The full listing, minus its pictures, should be printed again exactly as it stands.

*** INFORMATION PROVIDED Section Begins ***

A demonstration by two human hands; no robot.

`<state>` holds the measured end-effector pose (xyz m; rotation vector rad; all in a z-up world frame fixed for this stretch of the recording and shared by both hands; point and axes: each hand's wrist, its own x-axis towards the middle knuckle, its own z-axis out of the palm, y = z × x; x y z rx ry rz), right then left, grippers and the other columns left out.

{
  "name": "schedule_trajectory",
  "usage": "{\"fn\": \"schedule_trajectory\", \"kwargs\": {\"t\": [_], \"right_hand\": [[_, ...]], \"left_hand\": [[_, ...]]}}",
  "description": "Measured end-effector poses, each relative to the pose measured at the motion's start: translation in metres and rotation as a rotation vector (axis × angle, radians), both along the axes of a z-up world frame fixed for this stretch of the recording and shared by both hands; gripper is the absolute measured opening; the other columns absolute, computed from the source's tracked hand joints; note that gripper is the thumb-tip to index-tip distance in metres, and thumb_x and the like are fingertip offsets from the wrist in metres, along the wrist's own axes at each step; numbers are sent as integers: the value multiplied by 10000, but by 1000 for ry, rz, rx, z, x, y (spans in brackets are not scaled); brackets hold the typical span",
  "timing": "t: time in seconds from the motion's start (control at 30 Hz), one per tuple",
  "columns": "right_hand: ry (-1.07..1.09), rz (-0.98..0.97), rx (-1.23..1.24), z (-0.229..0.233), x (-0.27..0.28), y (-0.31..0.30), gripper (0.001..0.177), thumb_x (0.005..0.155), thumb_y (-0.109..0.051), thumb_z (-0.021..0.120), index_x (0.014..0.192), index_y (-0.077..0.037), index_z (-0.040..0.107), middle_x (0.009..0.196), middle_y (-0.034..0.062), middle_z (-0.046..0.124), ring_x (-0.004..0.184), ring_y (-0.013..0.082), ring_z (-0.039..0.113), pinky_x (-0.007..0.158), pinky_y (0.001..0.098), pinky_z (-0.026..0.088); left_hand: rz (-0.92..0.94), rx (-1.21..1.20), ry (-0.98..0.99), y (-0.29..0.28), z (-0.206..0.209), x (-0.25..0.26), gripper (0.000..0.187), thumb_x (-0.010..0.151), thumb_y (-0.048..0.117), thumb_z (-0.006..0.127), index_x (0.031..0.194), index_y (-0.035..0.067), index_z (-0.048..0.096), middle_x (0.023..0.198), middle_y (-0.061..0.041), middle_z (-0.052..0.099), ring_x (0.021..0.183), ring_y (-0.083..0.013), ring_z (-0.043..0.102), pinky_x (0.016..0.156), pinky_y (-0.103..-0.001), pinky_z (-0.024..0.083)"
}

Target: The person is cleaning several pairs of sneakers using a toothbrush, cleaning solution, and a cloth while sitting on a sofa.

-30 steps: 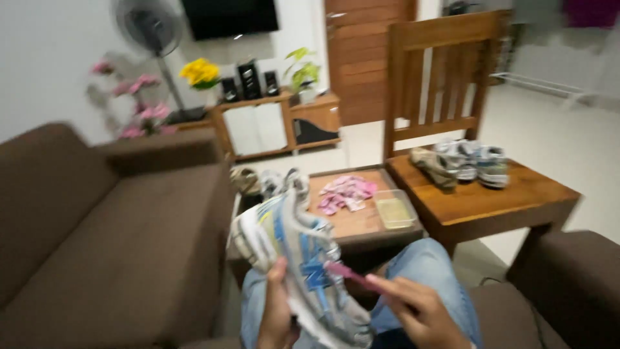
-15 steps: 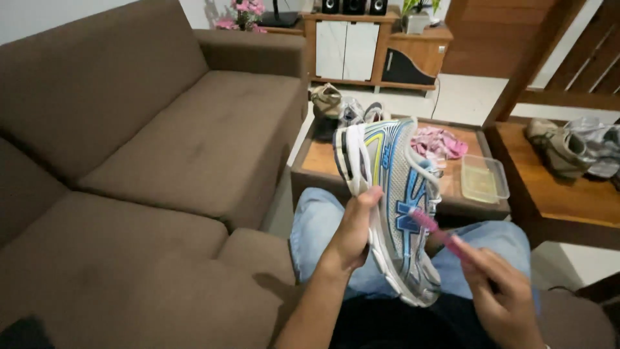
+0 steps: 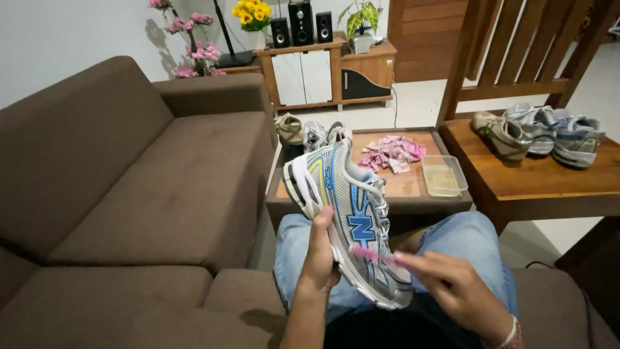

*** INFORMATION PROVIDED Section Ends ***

• ANSWER FOR THIS EXERCISE:
A demonstration by two human hands; no robot.

`<state>` holds the measured end-effector pose (xyz m; rotation vector rad; all in a z-up world frame fixed for this stretch of the recording and shared by both hands; point and axes: each hand's wrist, its own x-axis towards the middle knuckle, its own z-axis out of the palm, y = z × x; x y z rx ry rz), right then left, grippers and the other columns left out.

{
  "name": "schedule_trajectory",
  "usage": "{\"fn\": \"schedule_trajectory\", \"kwargs\": {\"t\": [_], \"right_hand\": [[_, ...]], \"left_hand\": [[_, ...]]}}",
  "description": "Measured end-effector poses, each relative to the pose measured at the motion's start: translation in metres and rotation as a rotation vector (axis × angle, radians), both along the axes of a z-up world frame fixed for this stretch of the recording and shared by both hands; gripper is the absolute measured opening; the other columns absolute, computed from the source's tracked hand joints; note that gripper is the thumb-tip to index-tip distance in metres, and thumb_x and the like are fingertip offsets from the wrist in metres, along the wrist's own axes at each step; numbers are sent as integers: the value multiplied by 10000, but by 1000 for ry, rz, rx, z, x, y (spans in brackets are not scaled); brackets hold the typical span",
  "timing": "t: time in seconds from the motion's start (control at 30 Hz), one per tuple",
  "columns": "right_hand: ry (-1.07..1.09), rz (-0.98..0.97), rx (-1.23..1.24), z (-0.229..0.233), x (-0.27..0.28), y (-0.31..0.30), gripper (0.001..0.177), thumb_x (0.005..0.155), thumb_y (-0.109..0.051), thumb_z (-0.021..0.120), index_x (0.014..0.192), index_y (-0.077..0.037), index_z (-0.040..0.107), middle_x (0.009..0.196), middle_y (-0.034..0.062), middle_z (-0.046..0.124), ring_x (-0.004..0.184), ring_y (-0.013..0.082), ring_z (-0.039..0.113), pinky_x (-0.007..0.158), pinky_y (0.001..0.098), pinky_z (-0.026..0.088); left_hand: rz (-0.92..0.94), rx (-1.21..1.20), ry (-0.98..0.99), y (-0.29..0.28), z (-0.206..0.209), x (-0.25..0.26), gripper (0.000..0.187), thumb_x (-0.010..0.151), thumb_y (-0.048..0.117), thumb_z (-0.006..0.127), index_x (0.031..0.194), index_y (-0.035..0.067), index_z (-0.048..0.096), middle_x (0.023..0.198), middle_y (-0.061..0.041), middle_z (-0.052..0.099), ring_x (0.021..0.183), ring_y (-0.083..0.013), ring_z (-0.043..0.102), pinky_x (0.016..0.156), pinky_y (-0.103..-0.001), pinky_z (-0.024..0.083)"
}

Target: The person is cleaning several pairs of sneakers using a toothbrush, cleaning solution, and a cloth while sitting on a sofa.

-30 steps: 
-15 steps: 
+0 steps: 

That is the complete output.